Tiens, je vais faire un peu de publicité... voici les quelques questions que m'a posé Ariane Beky de Neteconomie.com.
1. En quoi la diffusion du savoir, telle que pratiquée par la Wikimedia Foundation, est-elle spécifique ? 2. Quel regard porte la Wikimedia Foundation sur les projets de "bibliothèques numériques" anglophones (Google Print Library Project, NYPL Digital Gallery) et francophones (BNF, Gallica, etc.) ? 3. Google et Yahoo vont fournir serveurs et capacité d'hébergement aux contenus émanant de la Wikimedia Foundation, dont Wikipedia "encyclopédie libre et gratuite". La monétisation des contenus n'est pas envisagée.

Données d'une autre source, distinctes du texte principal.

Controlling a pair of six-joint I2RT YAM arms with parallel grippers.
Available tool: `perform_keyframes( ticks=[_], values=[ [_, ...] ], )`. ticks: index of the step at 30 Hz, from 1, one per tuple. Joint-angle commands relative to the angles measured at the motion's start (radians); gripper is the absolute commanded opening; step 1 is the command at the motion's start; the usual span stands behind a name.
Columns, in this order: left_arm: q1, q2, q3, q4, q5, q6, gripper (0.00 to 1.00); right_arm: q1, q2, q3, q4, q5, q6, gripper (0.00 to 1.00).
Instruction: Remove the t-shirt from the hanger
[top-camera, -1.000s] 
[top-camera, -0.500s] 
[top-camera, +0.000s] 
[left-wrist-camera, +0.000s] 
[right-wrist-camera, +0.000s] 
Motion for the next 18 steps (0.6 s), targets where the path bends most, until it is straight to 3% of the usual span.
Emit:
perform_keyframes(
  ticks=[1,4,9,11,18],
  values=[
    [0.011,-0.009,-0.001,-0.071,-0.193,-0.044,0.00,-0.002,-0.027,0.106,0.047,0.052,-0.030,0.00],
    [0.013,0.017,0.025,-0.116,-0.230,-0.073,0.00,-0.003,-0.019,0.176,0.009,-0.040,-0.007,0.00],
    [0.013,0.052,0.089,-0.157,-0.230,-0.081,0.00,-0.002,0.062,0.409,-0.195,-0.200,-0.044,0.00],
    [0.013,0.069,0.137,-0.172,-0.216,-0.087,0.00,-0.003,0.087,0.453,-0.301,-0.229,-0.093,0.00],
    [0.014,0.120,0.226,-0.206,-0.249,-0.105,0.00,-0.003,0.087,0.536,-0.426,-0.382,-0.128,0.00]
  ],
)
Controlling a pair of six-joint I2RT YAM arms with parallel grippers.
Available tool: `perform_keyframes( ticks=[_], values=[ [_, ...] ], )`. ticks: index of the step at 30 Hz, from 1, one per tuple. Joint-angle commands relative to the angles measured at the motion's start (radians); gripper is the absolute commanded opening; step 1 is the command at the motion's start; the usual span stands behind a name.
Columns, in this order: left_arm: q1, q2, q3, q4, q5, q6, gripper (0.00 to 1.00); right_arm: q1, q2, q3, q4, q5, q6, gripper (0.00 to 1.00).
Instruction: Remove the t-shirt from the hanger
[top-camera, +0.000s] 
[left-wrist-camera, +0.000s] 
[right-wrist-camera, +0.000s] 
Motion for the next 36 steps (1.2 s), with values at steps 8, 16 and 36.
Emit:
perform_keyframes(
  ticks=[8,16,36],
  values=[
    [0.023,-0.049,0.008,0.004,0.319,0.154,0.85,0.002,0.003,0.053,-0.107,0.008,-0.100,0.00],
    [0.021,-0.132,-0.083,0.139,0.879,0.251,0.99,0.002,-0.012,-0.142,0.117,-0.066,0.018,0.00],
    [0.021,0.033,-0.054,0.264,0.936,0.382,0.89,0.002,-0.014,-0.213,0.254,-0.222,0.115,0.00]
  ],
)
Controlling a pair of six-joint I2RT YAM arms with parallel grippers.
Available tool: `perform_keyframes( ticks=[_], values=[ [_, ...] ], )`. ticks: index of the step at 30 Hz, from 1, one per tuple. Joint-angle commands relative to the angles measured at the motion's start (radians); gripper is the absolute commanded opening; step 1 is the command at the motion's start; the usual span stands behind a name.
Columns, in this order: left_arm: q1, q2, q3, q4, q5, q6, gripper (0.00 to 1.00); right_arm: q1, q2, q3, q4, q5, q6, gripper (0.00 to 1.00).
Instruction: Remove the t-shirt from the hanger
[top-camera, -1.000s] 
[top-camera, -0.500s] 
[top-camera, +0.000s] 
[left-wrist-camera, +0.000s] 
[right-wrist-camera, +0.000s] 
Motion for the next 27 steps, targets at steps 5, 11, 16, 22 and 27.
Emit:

S'agit-il d'une démarche purement altruiste ? 4. Wikis et Weblogs forment-ils l'avenir du journalisme sur Internet ?
Je vous invite à lire mes réponses sur www.neteconomie.com Pourquoi mentionner cet article en particulier ? Tout simplement parce qu'après quelques mois passés à faire découvrir les principes de base du projet à leur lecteurs, les journalistes commencent maintenant à évoquer des sujets plus pointus... sur lesquels nous nous interrogeons nous même. C'est ainsi que les associations locales et la Foundation ont régulièrement l'occasion de débattre de leur "mission" et de l'opportunité d'entrer dans le débat sur les copyrights par exemple. Ainsi, le statut quasi monopolistique de certaines organisations et leur influence sur la diffusion du savoir... doit il être mis en question ? Le copyrightage des versions numériques de documents tombés dans le domaine public est t-il acceptable ? La participation des .com dans le développement des .org est-elle envisageable pour le bénéfice de tous ? A débattre :-) Anthere

Commentaires

1. Le mardi, mai 3 2005, 16:23 par FoeNyx

« Le copyrightage des versions numériques de documents tombés dans le domaine public est t-il acceptable ? » Non ! La confiscation de reproductions numérique et à l'identique d'œuvres tombées dans le domaine public est un vol immoral. Cependant si la numérisation s'opère par photographie la jurisprudence française actuelle accorde un droit d'auteur d'au moins 70 ans sur le cliché. Il en va de même pour les musées nationaux qui interdisent la photographie (même sans flash) d'œuvre dans le domaine public pour se réserver le revenu des ventes des reproductions : Ils savent qu'ils ne pourraient rien exiger si le photographe accordait une licence d'exploitation totale sur le cliché (comme CC-SA : http://creativecommons.org/licenses/sa/1.0/deed.fr qui s'apparente à du domaine public). L'un des buts premiers des bibliothèques publiques et des musées nationaux, financés par les deniers des contribuables, n'est-il pas la diffusion du Savoir et de la Culture au plus grand nombre ? Monsieur BNF peut bien pester dans les médias contre la prédominance culturelle américaine sur internet, mais il y a beaucoup plus de contenus publics libres aux USA qu'en Europe et c'est surement lié.